I'm considering the Galileo, F4:13 and Paris FP Carbon.
Obviously not the same categories but if I'm rationnal I'll go with my first choice, the Galileo. If not I'll go with either F4:13 or Paris FP Carbon.
You have to understand I'm coming from the stone age in terms of technology.
My current bike is a 1983 Guerciotti made of Colombus SLX and build with Campy record and Gipiemme crankset.
My question is: Is it logical to jump right away to the carbon technology or simply go with a transition bike like the Galileo.
I weight 195 pounds and I'm 6-1.
Planning to build my bike this way:
Campy Chorus brakes and shifters
FSA crankset, seatpost, stem & handlebars 
Campy Neutron wheels.
In terms of wheel choice do you think that the Campy Neutrons (if you know or heard about them) can deliver a comfortable F4:13 for bad roads.
Thanks for your comments


----------



## Metz (Aug 31, 2005)

Dave - from one 40 year-old Dave to another, I think the F4:13 is fine at our size with anything but a very stiff wheelset.
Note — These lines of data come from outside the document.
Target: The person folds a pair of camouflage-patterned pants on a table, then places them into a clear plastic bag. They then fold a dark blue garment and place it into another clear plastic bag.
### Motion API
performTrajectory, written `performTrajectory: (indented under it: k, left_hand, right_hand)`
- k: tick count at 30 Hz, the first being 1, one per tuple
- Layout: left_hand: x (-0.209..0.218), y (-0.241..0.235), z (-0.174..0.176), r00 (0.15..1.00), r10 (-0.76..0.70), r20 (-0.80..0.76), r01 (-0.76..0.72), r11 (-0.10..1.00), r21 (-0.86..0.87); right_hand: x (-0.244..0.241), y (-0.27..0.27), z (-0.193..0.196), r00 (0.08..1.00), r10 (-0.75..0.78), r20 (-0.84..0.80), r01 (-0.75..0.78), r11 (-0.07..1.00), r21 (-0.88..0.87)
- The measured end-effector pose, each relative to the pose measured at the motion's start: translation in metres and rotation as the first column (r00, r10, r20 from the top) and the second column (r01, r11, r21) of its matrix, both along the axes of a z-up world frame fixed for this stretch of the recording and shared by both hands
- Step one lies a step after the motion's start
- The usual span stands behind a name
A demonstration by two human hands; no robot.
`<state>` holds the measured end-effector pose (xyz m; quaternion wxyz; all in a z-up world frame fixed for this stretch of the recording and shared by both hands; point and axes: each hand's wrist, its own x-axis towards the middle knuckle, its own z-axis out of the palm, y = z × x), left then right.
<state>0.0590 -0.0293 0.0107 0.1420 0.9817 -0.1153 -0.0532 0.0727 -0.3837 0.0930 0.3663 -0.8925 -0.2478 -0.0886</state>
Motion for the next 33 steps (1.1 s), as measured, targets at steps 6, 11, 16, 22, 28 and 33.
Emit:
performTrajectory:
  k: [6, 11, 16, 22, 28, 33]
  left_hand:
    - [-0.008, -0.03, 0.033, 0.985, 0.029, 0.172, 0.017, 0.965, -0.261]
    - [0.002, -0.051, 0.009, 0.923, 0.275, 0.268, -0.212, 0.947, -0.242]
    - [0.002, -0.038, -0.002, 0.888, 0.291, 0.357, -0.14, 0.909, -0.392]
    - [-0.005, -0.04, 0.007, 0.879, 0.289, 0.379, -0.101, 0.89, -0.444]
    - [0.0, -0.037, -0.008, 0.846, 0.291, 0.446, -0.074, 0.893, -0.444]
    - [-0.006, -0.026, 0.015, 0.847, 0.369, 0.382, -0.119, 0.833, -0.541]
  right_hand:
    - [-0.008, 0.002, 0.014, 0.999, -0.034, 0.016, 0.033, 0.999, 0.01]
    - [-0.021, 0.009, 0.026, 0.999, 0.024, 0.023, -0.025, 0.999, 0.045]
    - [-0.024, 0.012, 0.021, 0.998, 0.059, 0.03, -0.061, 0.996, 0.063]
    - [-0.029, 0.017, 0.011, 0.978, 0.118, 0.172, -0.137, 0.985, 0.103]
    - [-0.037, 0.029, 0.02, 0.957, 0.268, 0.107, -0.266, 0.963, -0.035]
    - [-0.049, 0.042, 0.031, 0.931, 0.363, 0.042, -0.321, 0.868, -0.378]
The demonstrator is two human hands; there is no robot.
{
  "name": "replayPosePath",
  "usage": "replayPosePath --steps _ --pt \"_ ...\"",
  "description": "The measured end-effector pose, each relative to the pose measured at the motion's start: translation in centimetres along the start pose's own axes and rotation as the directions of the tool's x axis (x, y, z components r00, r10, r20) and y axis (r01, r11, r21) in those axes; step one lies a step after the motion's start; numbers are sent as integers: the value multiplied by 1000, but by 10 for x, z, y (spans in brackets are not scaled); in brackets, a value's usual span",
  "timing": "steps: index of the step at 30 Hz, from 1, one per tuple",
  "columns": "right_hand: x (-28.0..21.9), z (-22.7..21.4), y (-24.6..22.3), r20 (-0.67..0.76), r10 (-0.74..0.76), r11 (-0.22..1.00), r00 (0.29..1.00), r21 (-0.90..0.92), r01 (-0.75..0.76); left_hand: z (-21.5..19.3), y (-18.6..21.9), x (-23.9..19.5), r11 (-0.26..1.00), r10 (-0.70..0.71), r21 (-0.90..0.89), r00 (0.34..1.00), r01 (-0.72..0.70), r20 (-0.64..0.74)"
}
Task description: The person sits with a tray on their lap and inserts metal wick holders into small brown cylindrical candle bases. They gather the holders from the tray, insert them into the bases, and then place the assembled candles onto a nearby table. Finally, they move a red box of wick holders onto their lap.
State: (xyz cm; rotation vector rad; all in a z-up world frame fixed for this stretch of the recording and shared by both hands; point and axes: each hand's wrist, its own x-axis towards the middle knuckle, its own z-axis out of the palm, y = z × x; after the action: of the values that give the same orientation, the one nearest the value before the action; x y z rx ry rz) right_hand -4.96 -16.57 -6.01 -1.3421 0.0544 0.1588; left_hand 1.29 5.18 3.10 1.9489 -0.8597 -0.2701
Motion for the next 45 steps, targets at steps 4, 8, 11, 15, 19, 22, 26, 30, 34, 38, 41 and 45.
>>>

However, coming off a steel bike may be a bit of shock. What kind of riding do you do? I tend to do a lot of 30-40 mile rides with a few 60-80 milers thrown in once or twice a month.

If you are in the Nor Cal area I'd be happy to hook you up with a short test ride on my rig with a promise from you to take some good pulls.


----------



## 40dave (Oct 20, 2005)

Metz said:


> Dave - from one 40 year-old Dave to another, I think the F4:13 is fine at our size with anything but a very stiff wheelset. However, coming off a steel bike may be a bit of shock. What kind of riding do you do? I tend to do a lot of 30-40 mile rides with a few 60-80 milers thrown in once or twice a month.
> 
> If you are in the Nor Cal area I'd be happy to hook you up with a short test ride on my rig with a promise from you to take some good pulls.


Very nice of you but unfortunately I live in Montreal Canada.
For myself I tend to do 2 or 3 rides that range during the week around 20miles (mostly climbs)and the weekend 35-40miles usually.
This summer I'm planning to go gradually to 60 and 80 miles rides with my partners.
Went to local bike store this afternoon and they told me that they'll be receiving the new Pinarellos next week (Galileos, F4:13)
In what way do you mean it could be kind of a shock to go from my Guerciotti to a F4:13?


----------



## Metz (Aug 31, 2005)

40dave said:


> Very nice of you but unfortunately I live in Montreal Canada.
> For myself I tend to do 2 or 3 rides that range during the week around 20miles (mostly climbs)and the weekend 35-40miles usually.
> This summer I'm planning to go gradually to 60 and 80 miles rides with my partners.
> Went to local bike store this afternoon and they told me that they'll be receiving the new Pinarellos next week (Galileos, F4:13)
> In what way do you mean it could be kind of a shock to go from my Guerciotti to a F4:13?


The F4:13 will be a shock in terms of geometry, weight, handling, all sorts of things. I didn't ride for almost 20 years and going from a 1983 Ciocc to 2003 Pinarello Prince was a big jump. I think you'll like most of the differences.


----------